■ Stored data:
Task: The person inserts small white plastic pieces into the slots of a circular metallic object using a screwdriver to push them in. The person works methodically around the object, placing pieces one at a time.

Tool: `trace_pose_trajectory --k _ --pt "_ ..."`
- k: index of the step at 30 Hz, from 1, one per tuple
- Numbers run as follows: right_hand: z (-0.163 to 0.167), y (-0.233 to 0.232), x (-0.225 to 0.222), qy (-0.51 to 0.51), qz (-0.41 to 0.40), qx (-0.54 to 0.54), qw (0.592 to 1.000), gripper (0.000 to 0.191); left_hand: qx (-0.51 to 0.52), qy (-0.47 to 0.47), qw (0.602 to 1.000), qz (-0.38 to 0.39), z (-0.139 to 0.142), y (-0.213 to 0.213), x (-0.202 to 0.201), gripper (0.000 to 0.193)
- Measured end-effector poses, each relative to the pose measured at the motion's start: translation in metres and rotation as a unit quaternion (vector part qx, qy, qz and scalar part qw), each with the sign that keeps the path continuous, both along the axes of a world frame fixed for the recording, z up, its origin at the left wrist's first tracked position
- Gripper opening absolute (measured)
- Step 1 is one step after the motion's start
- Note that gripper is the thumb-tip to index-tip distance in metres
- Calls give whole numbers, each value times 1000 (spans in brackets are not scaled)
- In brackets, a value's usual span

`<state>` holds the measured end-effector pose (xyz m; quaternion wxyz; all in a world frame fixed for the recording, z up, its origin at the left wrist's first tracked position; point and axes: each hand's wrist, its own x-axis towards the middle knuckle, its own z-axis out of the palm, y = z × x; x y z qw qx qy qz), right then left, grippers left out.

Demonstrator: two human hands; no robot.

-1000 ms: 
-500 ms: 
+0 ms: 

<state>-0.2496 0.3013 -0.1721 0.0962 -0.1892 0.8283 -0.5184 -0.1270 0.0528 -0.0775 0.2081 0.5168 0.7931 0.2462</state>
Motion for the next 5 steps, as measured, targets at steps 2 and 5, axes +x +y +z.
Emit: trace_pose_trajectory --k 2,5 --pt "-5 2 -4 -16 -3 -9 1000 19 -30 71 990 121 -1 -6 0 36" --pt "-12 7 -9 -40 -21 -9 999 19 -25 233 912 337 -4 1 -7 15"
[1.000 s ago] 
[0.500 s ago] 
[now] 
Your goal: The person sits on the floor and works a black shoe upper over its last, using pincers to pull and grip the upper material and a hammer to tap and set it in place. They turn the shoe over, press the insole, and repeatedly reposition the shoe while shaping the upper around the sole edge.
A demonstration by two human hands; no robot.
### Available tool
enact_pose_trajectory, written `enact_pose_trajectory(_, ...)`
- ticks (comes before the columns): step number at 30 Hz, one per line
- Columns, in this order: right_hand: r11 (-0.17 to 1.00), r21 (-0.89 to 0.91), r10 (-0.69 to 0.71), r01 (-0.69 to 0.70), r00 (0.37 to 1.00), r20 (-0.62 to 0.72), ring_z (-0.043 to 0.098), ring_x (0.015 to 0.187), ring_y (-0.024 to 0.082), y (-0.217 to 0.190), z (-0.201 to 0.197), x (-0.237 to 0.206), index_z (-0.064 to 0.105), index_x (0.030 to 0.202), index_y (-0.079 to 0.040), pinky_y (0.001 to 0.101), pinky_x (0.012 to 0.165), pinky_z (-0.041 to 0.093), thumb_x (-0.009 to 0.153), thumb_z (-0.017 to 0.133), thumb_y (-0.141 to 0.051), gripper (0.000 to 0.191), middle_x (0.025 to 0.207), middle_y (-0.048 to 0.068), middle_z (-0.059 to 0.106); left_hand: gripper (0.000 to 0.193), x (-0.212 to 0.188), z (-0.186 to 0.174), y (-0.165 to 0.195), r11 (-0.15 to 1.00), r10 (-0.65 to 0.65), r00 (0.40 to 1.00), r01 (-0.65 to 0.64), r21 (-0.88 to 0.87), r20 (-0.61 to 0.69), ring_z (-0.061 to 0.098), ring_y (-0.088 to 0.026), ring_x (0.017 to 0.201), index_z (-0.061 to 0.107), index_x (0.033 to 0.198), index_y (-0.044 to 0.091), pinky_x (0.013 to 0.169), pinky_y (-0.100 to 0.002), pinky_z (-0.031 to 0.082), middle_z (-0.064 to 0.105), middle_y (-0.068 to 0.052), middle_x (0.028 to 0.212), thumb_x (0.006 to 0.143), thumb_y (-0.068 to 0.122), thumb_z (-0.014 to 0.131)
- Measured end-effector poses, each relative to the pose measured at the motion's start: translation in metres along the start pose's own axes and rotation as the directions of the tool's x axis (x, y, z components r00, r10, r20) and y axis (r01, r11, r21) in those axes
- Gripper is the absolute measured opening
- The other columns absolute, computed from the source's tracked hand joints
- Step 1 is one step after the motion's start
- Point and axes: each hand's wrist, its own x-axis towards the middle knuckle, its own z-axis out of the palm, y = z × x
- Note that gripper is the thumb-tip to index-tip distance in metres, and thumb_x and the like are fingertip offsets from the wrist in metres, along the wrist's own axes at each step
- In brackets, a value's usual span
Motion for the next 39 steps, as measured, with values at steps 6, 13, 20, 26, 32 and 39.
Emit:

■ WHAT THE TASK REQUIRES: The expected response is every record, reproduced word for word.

■ RESPONSE FOR THIS EXERCISE:
Task: The person inserts small white plastic pieces into the slots of a circular metallic object using a screwdriver to push them in. The person works methodically around the object, placing pieces one at a time.

Tool: `trace_pose_trajectory --k _ --pt "_ ..."`
- k: index of the step at 30 Hz, from 1, one per tuple
- Numbers run as follows: right_hand: z (-0.163 to 0.167), y (-0.233 to 0.232), x (-0.225 to 0.222), qy (-0.51 to 0.51), qz (-0.41 to 0.40), qx (-0.54 to 0.54), qw (0.592 to 1.000), gripper (0.000 to 0.191); left_hand: qx (-0.51 to 0.52), qy (-0.47 to 0.47), qw (0.602 to 1.000), qz (-0.38 to 0.39), z (-0.139 to 0.142), y (-0.213 to 0.213), x (-0.202 to 0.201), gripper (0.000 to 0.193)
- Measured end-effector poses, each relative to the pose measured at the motion's start: translation in metres and rotation as a unit quaternion (vector part qx, qy, qz and scalar part qw), each with the sign that keeps the path continuous, both along the axes of a world frame fixed for the recording, z up, its origin at the left wrist's first tracked position
- Gripper opening absolute (measured)
- Step 1 is one step after the motion's start
- Note that gripper is the thumb-tip to index-tip distance in metres
- Calls give whole numbers, each value times 1000 (spans in brackets are not scaled)
- In brackets, a value's usual span

`<state>` holds the measured end-effector pose (xyz m; quaternion wxyz; all in a world frame fixed for the recording, z up, its origin at the left wrist's first tracked position; point and axes: each hand's wrist, its own x-axis towards the middle knuckle, its own z-axis out of the palm, y = z × x; x y z qw qx qy qz), right then left, grippers left out.

Demonstrator: two human hands; no robot.

-1000 ms: 
-500 ms: 
+0 ms: 

<state>-0.2496 0.3013 -0.1721 0.0962 -0.1892 0.8283 -0.5184 -0.1270 0.0528 -0.0775 0.2081 0.5168 0.7931 0.2462</state>
Motion for the next 5 steps, as measured, targets at steps 2 and 5, axes +x +y +z.
Emit: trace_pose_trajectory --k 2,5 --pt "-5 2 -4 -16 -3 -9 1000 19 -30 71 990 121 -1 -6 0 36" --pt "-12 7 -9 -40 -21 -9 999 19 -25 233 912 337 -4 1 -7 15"
[1.000 s ago] 
[0.500 s ago] 
[now] 
Your goal: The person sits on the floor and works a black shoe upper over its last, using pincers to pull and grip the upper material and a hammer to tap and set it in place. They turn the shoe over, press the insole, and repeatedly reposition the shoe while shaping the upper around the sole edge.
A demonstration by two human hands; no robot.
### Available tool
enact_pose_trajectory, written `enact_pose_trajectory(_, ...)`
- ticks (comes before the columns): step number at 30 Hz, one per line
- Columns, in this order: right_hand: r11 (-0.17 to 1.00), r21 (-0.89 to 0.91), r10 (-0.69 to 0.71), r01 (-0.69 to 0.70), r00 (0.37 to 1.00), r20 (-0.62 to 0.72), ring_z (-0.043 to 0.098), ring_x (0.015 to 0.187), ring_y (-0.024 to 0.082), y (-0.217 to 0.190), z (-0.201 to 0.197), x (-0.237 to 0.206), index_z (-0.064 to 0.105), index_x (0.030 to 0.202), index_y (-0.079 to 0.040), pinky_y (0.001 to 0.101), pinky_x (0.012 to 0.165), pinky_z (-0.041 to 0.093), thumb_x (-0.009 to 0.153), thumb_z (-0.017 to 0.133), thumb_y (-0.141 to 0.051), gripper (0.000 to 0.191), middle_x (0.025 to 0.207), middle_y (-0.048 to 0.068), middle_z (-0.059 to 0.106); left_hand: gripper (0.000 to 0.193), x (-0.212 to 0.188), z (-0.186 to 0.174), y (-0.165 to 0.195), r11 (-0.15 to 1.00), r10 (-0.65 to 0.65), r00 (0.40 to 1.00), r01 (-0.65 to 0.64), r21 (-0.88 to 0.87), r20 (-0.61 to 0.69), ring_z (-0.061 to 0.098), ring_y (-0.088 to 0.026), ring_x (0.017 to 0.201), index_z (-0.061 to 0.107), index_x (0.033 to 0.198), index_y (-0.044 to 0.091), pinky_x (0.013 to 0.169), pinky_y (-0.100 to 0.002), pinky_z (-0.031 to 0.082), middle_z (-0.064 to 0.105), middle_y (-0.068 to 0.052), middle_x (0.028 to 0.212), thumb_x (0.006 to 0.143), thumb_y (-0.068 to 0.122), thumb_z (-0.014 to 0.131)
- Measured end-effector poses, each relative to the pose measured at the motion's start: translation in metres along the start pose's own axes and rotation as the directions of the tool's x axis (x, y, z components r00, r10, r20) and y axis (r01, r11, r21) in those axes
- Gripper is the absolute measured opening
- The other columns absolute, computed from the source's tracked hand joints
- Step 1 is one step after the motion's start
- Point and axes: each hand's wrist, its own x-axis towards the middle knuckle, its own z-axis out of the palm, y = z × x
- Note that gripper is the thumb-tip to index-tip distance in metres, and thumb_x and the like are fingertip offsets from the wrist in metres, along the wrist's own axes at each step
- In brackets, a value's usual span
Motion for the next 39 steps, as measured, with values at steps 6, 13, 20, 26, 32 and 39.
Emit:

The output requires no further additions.